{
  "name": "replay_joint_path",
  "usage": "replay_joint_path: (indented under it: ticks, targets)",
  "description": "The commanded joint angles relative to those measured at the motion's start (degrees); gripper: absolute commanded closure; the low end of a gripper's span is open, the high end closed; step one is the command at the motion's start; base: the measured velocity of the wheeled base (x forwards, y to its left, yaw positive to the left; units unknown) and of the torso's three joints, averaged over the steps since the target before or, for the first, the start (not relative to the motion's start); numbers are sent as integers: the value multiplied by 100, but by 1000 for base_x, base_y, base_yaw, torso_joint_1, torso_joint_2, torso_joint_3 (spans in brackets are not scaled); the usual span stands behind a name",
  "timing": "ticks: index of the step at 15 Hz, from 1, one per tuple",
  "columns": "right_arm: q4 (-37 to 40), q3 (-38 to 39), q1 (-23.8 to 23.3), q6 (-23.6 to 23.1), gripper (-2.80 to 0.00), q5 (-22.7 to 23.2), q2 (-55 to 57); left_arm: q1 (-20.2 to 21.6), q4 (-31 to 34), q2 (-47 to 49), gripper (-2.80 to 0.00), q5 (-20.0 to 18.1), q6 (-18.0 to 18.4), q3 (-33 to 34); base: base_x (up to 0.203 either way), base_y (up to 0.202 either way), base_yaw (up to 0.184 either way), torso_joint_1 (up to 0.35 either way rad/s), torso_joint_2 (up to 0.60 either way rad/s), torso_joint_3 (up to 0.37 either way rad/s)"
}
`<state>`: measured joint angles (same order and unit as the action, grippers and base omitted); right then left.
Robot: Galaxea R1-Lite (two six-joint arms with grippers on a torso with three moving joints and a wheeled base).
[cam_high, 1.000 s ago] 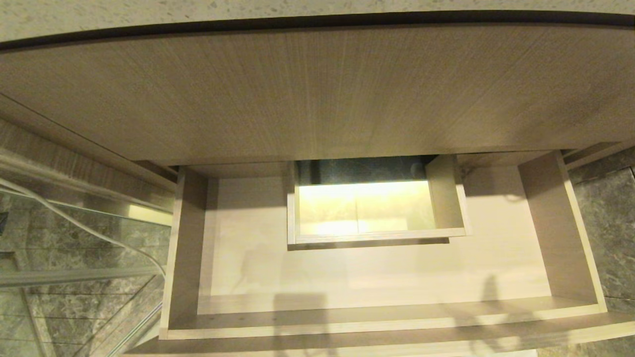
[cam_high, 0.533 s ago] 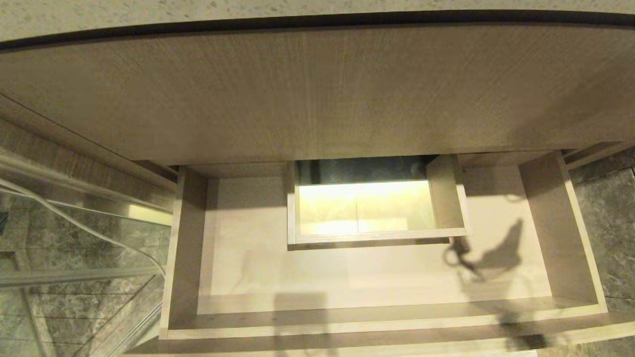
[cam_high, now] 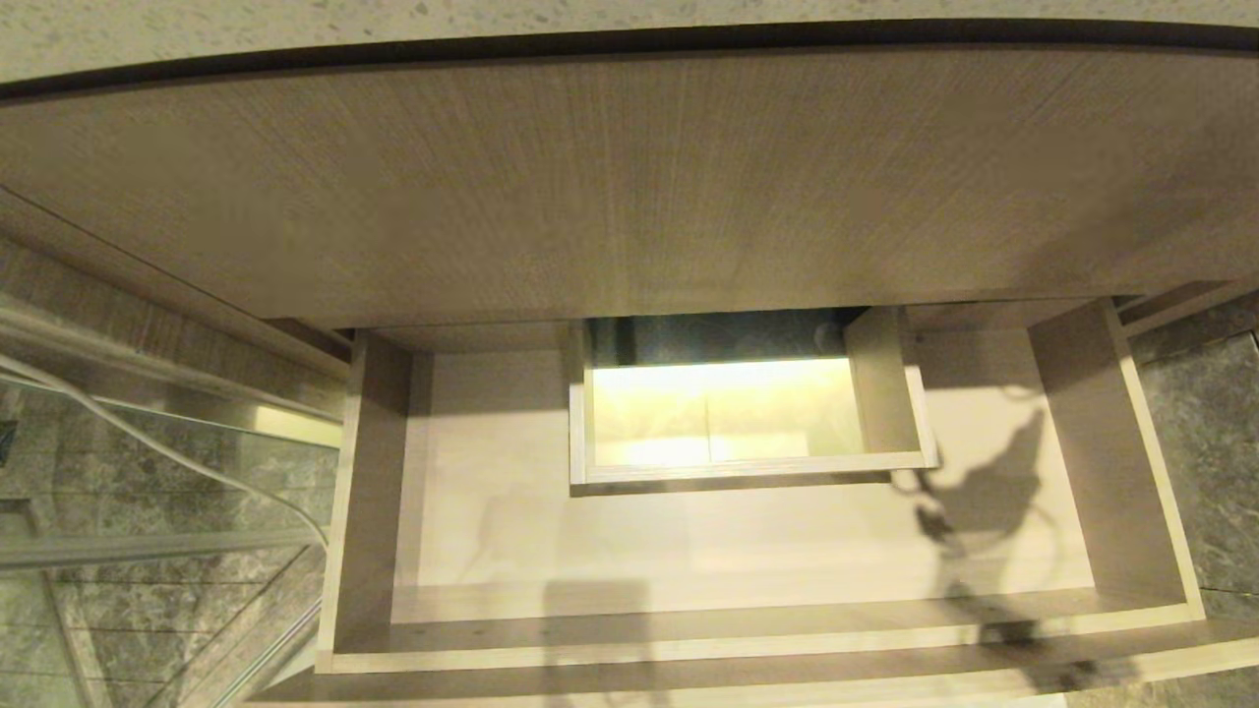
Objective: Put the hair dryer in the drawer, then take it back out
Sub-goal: Pick up the hairdryer
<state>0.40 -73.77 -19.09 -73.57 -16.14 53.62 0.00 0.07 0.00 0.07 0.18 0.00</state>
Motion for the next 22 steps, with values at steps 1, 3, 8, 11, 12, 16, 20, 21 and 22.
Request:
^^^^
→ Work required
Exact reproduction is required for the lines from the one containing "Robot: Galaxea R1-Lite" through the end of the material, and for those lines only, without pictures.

→ Solution to this problem
Robot: Galaxea R1-Lite (two six-joint arms with grippers on a torso with three moving joints and a wheeled base).
[cam_high, 1.000 s ago] 
[cam_high, 0.533 s ago] 
[cam_high, now] 
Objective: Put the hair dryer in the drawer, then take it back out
Sub-goal: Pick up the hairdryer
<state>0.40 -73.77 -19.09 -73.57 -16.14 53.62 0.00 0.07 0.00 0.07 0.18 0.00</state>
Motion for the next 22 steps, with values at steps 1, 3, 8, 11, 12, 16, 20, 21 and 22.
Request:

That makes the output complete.